Avec la fondation du Droit, fin mars 1913, celle de l'ACFÉO constitue l'une des pierres d'assises de l'histoire franco-ontarienne, puisque l'éducation et les communications sont deux des principales composantes d'une collectivité qui veut s'affirmer. Ces deux institutions vont jouer un rôle capital dans l'affirmation, l'épanouissement et la défense des intérêts de la communauté franco-ontarienne. D'autres viendront s'ajouter au cours des décennies, parfois au terme de luttes épiques et de bien des sacrifices, pour donner aux franco-ontariens les moyens de leurs aspirations.
Si l'histoire trilogique de l'ACFÉO-ACFO-AFO peut servir de trame à celle du peuple franco-ontarien, on ne doit jamais oublier que cette histoire est marquée de plusieurs points d'orgue que les historiens se chargeront de mettre en évidence comme le combat contre le Règlement 17, les grands progrès en éducation, la loi 8 sur les services en français et la lutte pour la survie de l'hôpital Montfort.
Ainsi, en amorçant les célébrations de son centenaire sous ses trois déclinaisons, l'AFO avait une excellente raison de célébrer car, quelques jours auparavant, le gouvernement de l'Ontario, par la voix de la ministre de la Santé, Deb Matthews, présentait un nouveau règlement donnant aux franco-ontariens un rôle beaucoup plus concret dans la planification et l'intégration des services de santé.
Dans la Loi de 2006 sur l'intégration du système de santé local créant 14 Réseaux locaux d'intégration des services de santé (RLISS), le gouvernement McGuinty n'avait donné à l'article16 qu'un rôle consultatif et bénévole aux francophones. En pratique, chaque réseau devrait déterminer, entre autres, comment impliquer la communauté francophone dans la planification du système de santé local, préciser les besoins en santé et améliorer l'accès.
Le nouveau règlement devrait créer cinq entités de planification de langue française pour collaborer avec les réseaux locaux des services de santé de la province et impliquer les institutions francophones en place. Il s'agit d'un progrès certain sur le caractère consultatif de la première mouture du règlement car la communauté aura son mot à dire.
On ne peut minimiser l'apport essentiel de l'AFO dans ce changement de cap du gouvernement. Dès la présentation des règlements de la Loi sur l'intégration du système de santé local, l'organisme a joué son rôle de «voix politique» de la communauté et a sensibilisé non seulement les leaders de la communauté mais également la classe politique. Ainsi, la ministre des Services sociaux et communautaires, Madeleine Meilleur, a porté ce dossier au sein du cabinet. Il aura fallu également l'intervention musclée du commissaire aux services en français, François Boileau, et la participation de Charles Beer au groupe de travail du gouvernement, pour que le dossier ne fasse son chemin non seulement à Queen's Park mais aussi dans la bureaucratie de la santé en Ontario.
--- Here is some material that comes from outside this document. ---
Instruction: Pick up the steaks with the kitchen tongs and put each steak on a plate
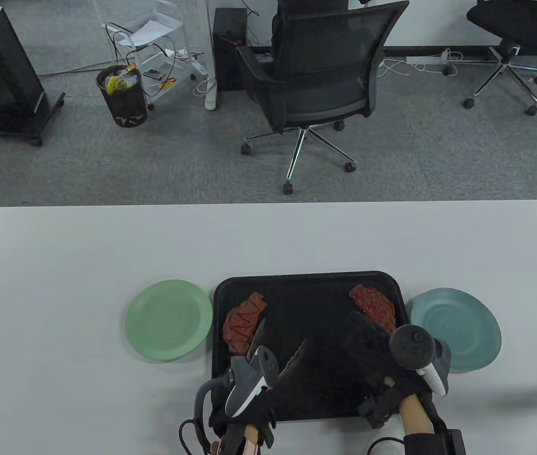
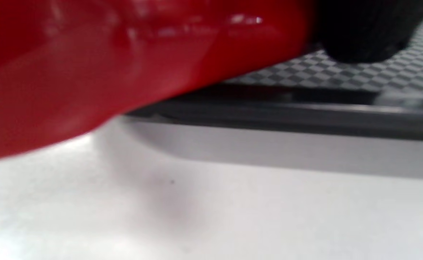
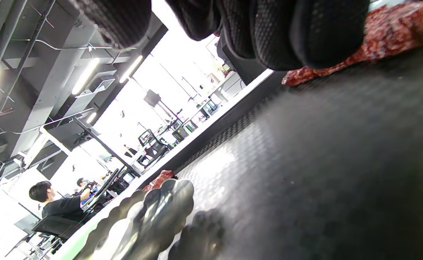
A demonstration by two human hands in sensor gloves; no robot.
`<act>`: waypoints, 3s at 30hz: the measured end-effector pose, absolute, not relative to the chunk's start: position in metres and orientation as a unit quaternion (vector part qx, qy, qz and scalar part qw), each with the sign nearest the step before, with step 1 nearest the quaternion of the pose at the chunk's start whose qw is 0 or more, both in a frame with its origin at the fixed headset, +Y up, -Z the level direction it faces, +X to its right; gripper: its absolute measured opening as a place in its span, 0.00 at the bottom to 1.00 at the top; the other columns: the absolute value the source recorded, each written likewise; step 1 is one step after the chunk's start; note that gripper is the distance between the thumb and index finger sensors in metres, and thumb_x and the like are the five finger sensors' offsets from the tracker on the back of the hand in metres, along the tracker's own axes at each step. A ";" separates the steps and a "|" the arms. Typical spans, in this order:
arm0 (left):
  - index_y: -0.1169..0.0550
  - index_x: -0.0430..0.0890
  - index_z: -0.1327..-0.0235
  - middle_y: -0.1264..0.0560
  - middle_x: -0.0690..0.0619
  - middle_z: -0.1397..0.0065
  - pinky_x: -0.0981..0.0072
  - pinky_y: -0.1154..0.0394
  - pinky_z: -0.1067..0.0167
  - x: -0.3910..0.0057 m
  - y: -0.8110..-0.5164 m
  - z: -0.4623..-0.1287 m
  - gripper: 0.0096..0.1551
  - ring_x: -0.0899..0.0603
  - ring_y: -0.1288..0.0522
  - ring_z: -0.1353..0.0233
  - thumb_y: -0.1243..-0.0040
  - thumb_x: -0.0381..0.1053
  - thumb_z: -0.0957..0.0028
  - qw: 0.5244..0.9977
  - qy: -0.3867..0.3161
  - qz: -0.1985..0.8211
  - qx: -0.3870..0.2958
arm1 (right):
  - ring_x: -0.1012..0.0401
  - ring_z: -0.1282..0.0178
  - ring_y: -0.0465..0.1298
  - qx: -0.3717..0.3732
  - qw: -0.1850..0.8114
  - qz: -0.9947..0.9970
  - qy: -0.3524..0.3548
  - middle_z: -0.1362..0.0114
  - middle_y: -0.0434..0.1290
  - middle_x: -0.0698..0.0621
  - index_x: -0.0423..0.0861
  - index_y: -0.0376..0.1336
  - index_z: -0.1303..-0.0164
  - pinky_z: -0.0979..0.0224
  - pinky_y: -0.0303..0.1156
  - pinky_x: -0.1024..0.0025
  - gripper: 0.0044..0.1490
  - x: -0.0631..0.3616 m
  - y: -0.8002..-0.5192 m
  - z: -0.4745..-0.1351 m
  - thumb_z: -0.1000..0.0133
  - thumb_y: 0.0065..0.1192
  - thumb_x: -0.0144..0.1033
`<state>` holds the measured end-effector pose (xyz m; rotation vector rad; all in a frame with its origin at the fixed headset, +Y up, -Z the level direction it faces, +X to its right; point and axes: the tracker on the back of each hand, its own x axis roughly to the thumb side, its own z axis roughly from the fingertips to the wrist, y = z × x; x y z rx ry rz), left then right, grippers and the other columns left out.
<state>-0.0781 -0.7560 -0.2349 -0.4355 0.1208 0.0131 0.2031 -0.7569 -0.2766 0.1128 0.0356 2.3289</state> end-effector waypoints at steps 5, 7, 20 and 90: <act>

Si l'AFO se cherchait une raison véritable de célébrer ce centenaire au même titre que ses prédécesseurs, elle en a une dans l'adoption de ce nouveau règlement. Il ne s'agit bien sûr que d'une étape d'un processus pas toujours facile à décrypter. Il faut maintenant que les cinq nouvelles entités soient formées d'ici l'été prochain et, surtout, que des protocoles soient négociés avec les divers Réseaux d'intégration des services de santé (RLISS). C'est là qu'on verra jusqu'où ira la bonne volonté exprimée concrètement par le gouvernement McGuinty.